October 25, 2004|by BONNIE H. BRECHBILL

CHAMBERSBURG, Pa. - More than 120 local people performed at the Capitol Theatre Saturday evening in the first "Cumberland Valley Sampler: A Salute to the Number 3."

Sponsored by Chambersburg Community Theater, the event showcased a variety of local talent, including vocalists, instrumentalists, tap dancers and a historical interpreter.

Billed as family-friendly community entertainment, the show included grownups playing kazoos, an audience sing-along of "Row, Row, Row Your Boat" in three parts and a family game show.

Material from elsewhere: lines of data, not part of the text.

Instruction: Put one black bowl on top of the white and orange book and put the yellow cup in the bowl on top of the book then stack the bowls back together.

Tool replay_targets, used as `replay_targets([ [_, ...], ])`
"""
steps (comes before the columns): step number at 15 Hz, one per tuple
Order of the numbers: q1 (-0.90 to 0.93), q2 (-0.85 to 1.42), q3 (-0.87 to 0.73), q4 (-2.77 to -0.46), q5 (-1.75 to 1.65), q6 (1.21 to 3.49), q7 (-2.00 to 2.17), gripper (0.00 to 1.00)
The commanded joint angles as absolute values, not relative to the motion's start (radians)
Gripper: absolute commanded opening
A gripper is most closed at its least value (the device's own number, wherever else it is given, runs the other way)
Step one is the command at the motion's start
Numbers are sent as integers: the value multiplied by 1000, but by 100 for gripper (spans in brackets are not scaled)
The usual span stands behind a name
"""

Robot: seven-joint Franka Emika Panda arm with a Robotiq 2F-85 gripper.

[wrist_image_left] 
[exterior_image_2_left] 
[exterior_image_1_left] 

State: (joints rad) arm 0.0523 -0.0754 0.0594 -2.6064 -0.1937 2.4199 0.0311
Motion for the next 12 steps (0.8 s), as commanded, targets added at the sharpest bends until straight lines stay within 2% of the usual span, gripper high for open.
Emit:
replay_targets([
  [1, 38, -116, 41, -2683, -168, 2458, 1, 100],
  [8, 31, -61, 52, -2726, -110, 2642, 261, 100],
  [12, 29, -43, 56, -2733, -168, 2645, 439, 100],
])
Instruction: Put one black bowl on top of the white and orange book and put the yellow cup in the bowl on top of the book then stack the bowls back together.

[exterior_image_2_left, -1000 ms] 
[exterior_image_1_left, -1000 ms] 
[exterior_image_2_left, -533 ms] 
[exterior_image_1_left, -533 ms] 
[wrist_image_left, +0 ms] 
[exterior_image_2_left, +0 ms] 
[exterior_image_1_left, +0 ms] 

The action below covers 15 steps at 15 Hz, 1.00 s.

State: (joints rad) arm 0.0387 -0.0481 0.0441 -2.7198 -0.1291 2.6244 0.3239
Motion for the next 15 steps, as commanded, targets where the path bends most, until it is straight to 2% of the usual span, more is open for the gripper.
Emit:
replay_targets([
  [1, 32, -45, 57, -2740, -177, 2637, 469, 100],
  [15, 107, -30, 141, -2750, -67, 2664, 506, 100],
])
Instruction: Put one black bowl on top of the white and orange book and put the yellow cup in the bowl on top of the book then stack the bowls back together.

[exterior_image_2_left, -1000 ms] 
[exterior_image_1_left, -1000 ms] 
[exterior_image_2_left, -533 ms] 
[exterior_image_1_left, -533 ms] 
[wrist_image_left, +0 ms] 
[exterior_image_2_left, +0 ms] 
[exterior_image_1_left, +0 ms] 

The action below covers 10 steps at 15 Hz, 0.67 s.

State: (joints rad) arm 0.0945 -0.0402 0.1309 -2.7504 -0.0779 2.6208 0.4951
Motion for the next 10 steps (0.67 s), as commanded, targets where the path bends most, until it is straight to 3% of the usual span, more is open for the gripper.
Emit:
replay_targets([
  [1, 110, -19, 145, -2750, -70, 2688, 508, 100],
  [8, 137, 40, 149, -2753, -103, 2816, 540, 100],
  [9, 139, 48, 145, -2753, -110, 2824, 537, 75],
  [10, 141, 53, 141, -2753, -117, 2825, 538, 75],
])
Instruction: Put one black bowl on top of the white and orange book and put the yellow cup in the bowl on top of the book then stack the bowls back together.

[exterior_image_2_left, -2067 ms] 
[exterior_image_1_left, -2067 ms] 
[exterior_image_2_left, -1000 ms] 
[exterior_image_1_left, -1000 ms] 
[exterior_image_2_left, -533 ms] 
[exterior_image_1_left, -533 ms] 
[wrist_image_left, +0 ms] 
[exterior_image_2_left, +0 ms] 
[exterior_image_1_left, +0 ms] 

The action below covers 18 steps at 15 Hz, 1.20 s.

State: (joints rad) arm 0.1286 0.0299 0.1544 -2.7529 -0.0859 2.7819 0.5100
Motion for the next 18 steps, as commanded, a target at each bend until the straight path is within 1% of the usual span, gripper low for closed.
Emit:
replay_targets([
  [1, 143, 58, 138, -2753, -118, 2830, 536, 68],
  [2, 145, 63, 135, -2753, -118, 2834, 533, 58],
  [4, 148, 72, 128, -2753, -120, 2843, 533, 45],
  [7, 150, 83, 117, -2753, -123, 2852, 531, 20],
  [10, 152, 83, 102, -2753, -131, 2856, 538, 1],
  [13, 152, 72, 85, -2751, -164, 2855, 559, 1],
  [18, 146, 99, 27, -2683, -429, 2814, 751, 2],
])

The Salute to the Number 3 also involved singing "Happy Birthday" to three people who have birthdays on the third day of the third month and recognizing a set of triplets in the audience. Faith, Charity and Grace Herman of Clear Spring were accompanied by their parents, Rusty and Vicki Herman, brother Russell, 10, and sister Renae, 8. The 4-year-old blonde girls were dressed alike in red jumpers and white blouses. Grace said she enjoyed the singing and liked going on stage.

Local Realtor Harold Wildeson served as emcee while Nadine Deardorff of Chambersburg was hostess. "Every part has a connection to the number three," Wildeson said, "some obvious and some not so obvious."

CAKE 5, the Chambersburg Area Kids Ensemble made up of fifth-graders, performed a number, and children from local nursery schools sang three songs. Large, sparkly 3s decorated the back drop.

Will Pananes of Olympia Candy Kitchen and Ice Cream Parlor researched the tri-corner hat worn in colonial times.

Wearing knee britches and speaking as James Chambers, son of Chambersburg founder Benjamin Chambers, Pananes said that the fashionable style of men's headgear in the mid-1600s in England was a wide-brimmed, high-crowned hat.

When the British Army adopted the hat, the soldiers cocked the brim up on the right side to that it would not interfere with firing their muskets.

After a great military victory, the Duke of Marlborough ordered his men to cock their hats on three sides to honor the Holy Trinity, Pananes said.

Later, the American army needed to design a hat.

"The independence men didn't care for the redcoat tri-corner, so they just cocked their hats on the left, and added a sprig of hemlock or a button to indicate their regiment," Pananes said.

The event was produced and directed by Woody Payne. Proceeds benefit CAKE 5, CV Sampler and Chambersburg Community Theater.